From its technical work on various projects JCA knows the challenges involved. It recently worked with Wellcome Film, the audiovisual arm of the Wellcome Trust charity, which has a vast archive of medical footage that it thought could be put to better use.
“If the content is on video tape it is what it is – you just need to find a method to play it back and then see what’s there,” explains JCA’s commercial director Matt Bowman. “But with this collection some was on legacy formats that were only used in medical institutions.”
In order to see all of the Wellcome content JCA had to find and use the only remaining machine capable of playing the oldest video formats.
Angela Saward, curator at The Wellcome Trust says that from her perspective the first challenge was deciding what, of the 5,000 moving image items, should be restored. “The first thing we needed to do was catalogue the content,” she says. “From there we created a ‘greatest hits’.”
Unlike with a classic movie, the remit was to make the content was viewable by a scholarly and academic audience, it did not need to remain true to a particular artistic vision. “It’s not imperative that the restored content is perfect, but it is imperative that you can see what’s going on,” says Bowman. Similarly, with another JCA project for Pathe, retaining some of the grainy and aged look is key.
Restoration can also give a new life to classic series.

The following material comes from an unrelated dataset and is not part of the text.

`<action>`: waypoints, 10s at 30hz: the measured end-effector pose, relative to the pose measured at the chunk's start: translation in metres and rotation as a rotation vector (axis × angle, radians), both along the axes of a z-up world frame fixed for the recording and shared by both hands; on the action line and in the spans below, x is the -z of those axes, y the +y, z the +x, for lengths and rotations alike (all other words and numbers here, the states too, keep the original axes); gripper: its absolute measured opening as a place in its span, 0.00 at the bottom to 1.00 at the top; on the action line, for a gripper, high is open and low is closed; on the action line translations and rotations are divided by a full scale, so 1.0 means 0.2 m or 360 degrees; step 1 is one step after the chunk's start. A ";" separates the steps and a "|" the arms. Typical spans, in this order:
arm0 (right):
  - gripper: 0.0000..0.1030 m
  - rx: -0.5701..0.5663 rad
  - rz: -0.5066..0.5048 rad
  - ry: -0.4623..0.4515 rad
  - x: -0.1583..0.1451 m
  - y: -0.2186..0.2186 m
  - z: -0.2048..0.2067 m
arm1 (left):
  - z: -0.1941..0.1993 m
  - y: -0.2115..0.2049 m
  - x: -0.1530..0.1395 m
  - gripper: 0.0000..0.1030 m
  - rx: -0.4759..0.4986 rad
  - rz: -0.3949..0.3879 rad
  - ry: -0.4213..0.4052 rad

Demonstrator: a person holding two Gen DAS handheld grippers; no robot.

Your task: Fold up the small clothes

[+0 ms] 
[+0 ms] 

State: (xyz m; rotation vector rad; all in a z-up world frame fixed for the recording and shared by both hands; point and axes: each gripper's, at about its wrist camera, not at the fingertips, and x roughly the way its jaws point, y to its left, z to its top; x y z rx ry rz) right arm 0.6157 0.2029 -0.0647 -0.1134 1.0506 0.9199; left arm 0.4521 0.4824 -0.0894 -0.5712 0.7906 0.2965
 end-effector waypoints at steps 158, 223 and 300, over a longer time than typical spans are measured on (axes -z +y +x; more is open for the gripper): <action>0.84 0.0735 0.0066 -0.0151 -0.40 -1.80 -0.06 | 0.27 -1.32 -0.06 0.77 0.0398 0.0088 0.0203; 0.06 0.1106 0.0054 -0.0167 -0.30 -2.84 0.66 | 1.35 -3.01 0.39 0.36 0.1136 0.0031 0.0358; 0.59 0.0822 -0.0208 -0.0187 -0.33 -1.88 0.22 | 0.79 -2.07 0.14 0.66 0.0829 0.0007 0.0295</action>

Later this year FremantleMedia will launch a restored version of its seminal factual series The World at War.
For RTL-owned producer and distributor FremantleMedia, there is a clear commercial case for relaunching a restored version of the 37-year-old series. “For the past four or five years we’ve found we have sold more and are making more per unit with this series – it’s so strong editorially that it sells and sells and sells,” says Pete Kalhan, senior VP, home entertainment and archive sales at FremantleMedia. “Now we want to put it out on Blu-ray and creating HD masters means that it can go to new broadcasters globally.”
The scale of the task, the cost of which is ‘significant six figures’, is underlined by the fact that each of the 26 one-hour episodes needs 100,000 individual fixes. Broadcasters will be able to show an HD version of the series for the first time from September and AETN’s History is one of the broadcasters understood to be interested. The restoration started last November and will take nine months.
FremantleMedia is now looking at other shows in its vast catalogue that could benefit from restoration. Sitcoms like Rumpole of the Bailey are being considered, but it is primarily drama that looks next for the restoration process with cop series The Sweeney and Minder seen as good prospects.
As well as being expensive and time consuming, getting the right look is a balancing act and one pitfall is making restored content look too new and improved.
“It’s not good archival practice for everything to look too clean,” Saward notes and FremantleMedia’s Kalhan agrees. “You can’t be seen to over-restore, the end product can’t look sanitised and clinical, and it has to remain faithful to the original period.”